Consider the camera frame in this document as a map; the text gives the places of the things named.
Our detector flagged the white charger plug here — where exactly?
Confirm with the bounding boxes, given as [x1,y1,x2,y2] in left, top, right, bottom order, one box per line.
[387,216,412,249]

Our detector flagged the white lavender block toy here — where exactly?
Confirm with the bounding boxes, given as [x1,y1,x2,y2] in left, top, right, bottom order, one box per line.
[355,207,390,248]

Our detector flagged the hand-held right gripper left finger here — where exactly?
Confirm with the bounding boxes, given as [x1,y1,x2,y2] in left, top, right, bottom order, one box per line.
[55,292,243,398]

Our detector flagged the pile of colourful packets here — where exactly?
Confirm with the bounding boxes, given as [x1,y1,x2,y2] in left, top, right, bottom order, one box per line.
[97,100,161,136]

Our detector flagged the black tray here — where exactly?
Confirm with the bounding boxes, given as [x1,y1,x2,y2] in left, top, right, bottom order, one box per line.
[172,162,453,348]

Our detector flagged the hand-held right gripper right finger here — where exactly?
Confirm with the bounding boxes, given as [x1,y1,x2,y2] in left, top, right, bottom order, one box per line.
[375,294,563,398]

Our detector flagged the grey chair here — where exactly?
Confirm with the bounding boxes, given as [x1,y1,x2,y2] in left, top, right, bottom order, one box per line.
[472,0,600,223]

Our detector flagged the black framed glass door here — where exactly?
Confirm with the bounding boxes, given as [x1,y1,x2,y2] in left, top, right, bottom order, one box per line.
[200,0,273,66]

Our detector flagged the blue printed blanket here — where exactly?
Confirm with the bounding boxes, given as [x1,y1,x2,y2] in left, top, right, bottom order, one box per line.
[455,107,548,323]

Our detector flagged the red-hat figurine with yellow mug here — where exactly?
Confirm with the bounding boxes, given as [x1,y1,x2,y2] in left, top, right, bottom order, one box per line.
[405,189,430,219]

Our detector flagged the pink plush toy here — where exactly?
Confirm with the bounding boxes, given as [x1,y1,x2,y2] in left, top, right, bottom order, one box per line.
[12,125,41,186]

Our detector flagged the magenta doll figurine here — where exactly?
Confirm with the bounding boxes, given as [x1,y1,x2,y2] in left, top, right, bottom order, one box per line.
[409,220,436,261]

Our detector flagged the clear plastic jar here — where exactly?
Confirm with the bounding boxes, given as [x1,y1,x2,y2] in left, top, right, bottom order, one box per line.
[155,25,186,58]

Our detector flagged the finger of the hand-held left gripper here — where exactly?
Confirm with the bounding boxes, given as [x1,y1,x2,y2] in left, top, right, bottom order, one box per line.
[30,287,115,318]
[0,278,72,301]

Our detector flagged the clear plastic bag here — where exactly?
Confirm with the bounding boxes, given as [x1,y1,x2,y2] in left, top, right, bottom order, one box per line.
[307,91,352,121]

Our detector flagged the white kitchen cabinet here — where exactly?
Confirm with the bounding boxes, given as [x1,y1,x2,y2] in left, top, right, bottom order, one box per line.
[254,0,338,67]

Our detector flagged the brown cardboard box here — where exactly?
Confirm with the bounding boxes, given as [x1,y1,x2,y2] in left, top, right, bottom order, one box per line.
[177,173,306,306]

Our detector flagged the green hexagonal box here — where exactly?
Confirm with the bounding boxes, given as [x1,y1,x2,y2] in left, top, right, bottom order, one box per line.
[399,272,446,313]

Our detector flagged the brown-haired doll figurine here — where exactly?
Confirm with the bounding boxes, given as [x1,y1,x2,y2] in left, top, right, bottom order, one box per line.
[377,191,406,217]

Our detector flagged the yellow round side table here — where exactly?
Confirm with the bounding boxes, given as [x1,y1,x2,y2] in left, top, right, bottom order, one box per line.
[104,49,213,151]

::::::::

Write out again, exactly, the lines from the start of the entries up to and including the one with "Our detector flagged the white charger". Nothing else belongs in the reply.

Consider the camera frame in this document as a map; the text gives the places of the things named.
Our detector flagged the white charger plug here — where exactly?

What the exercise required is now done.